Move quickly if you want to respond to housing consultation

Housing yes, but the right type, the right places… and the right numbers (photo by Hastoe)

Time is almost up if you want to respond to the government’s consultation on future housing provision.

The Department for Communities and Local Government document Planning For The Right Homes In The Right Places has sparked alarm across much of the South East.

Its proposed new methodology on determining housebuilding levels could leave some counties facing colossal hikes in the number of homes they are required by central government to build.

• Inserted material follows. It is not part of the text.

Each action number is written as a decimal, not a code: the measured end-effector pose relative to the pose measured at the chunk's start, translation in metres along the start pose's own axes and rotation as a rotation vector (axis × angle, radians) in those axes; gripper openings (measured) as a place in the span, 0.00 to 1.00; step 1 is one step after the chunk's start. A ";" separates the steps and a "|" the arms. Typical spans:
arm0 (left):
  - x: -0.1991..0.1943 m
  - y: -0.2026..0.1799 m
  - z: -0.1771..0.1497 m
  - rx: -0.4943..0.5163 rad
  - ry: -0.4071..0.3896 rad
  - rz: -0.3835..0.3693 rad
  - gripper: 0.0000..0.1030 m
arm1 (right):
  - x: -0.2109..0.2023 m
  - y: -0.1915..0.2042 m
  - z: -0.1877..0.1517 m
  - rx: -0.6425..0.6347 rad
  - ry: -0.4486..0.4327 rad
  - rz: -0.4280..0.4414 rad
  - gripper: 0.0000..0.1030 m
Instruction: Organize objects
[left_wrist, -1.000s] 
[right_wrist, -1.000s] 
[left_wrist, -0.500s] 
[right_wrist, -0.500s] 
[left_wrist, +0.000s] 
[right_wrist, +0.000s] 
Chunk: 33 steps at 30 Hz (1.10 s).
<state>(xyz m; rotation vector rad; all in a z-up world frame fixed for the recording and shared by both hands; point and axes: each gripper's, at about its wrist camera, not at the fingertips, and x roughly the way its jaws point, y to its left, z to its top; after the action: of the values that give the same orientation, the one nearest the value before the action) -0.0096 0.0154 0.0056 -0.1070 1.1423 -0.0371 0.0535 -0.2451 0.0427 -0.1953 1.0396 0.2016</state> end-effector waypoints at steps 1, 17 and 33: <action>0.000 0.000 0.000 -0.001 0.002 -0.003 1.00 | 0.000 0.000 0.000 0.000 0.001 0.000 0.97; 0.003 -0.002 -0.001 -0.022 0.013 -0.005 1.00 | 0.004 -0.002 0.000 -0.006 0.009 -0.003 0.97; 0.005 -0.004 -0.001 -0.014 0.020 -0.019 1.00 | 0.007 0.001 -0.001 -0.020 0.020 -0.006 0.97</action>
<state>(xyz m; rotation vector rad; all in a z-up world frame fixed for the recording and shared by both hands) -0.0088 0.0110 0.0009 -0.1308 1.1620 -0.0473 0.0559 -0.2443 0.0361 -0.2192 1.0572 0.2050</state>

However, the burden is not being shared equally and, extraordinarily, some counties, even in the pressurised South East, could be asked to build fewer houses than previously scheduled.

Conversely, Kent is being targeted for a disproportionately large increase in the number of homes its must build.

If you think that is unfair – or indeed have any views on what the government could be about to unleash on us – you have until 11.45pm tomorrow (Thursday, November 9) to add them to the consultation.

CPRE has already responded and is encouraging others to do the same, even at this late stage.

You can do so here

For more on the consultation, see here

To read how Kent could be targeted disproportionately heavily, see here

Wednesday, November 8, 2017

Manston: the story moves forward

The end of the line for airport operations at Manston?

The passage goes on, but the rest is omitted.